• What you should do: Each line of the material, from the first through the one containing "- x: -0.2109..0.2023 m", is to be written out exactly.

• Data provided:
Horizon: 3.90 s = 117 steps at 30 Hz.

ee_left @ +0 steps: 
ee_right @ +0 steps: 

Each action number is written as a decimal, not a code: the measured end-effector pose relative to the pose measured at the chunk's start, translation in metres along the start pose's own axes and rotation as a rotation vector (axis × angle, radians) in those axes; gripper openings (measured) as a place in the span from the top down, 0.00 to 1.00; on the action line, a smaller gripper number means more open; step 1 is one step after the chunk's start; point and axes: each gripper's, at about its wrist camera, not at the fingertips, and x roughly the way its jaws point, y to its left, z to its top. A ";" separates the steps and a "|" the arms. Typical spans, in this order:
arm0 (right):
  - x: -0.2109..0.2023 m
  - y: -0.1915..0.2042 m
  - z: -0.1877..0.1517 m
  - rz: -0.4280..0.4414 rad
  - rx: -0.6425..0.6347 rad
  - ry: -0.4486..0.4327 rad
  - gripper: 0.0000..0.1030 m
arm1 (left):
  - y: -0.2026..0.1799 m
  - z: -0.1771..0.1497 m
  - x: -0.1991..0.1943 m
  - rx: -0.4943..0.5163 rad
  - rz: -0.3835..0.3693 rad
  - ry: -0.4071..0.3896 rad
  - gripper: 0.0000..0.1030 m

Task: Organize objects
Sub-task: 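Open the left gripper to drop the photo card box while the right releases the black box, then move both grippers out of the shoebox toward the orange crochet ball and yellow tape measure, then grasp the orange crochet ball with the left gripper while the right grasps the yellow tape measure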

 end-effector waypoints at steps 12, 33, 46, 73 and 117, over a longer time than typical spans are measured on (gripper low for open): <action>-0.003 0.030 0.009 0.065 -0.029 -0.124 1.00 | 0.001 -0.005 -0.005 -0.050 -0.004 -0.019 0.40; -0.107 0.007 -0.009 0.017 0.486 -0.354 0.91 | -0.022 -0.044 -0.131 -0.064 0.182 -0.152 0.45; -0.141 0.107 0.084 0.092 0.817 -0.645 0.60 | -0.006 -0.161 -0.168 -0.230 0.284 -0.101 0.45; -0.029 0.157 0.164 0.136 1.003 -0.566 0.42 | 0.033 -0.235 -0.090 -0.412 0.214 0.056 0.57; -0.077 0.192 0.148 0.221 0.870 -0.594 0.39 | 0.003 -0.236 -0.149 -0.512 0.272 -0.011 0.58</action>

• Written reply:
Horizon: 3.90 s = 117 steps at 30 Hz.

ee_left @ +0 steps: 
ee_right @ +0 steps: 

Each action number is written as a decimal, not a code: the measured end-effector pose relative to the pose measured at the chunk's start, translation in metres along the start pose's own axes and rotation as a rotation vector (axis × angle, radians) in those axes; gripper openings (measured) as a place in the span from the top down, 0.00 to 1.00; on the action line, a smaller gripper number means more open; step 1 is one step after the chunk's start; point and axes: each gripper's, at about its wrist camera, not at the fingertips, and x roughly the way its jaws point, y to its left, z to its top. A ";" separates the steps and a "|" the arms. Typical spans, in this order:
arm0 (right):
  - x: -0.2109..0.2023 m

What this exercise needed has been supplied.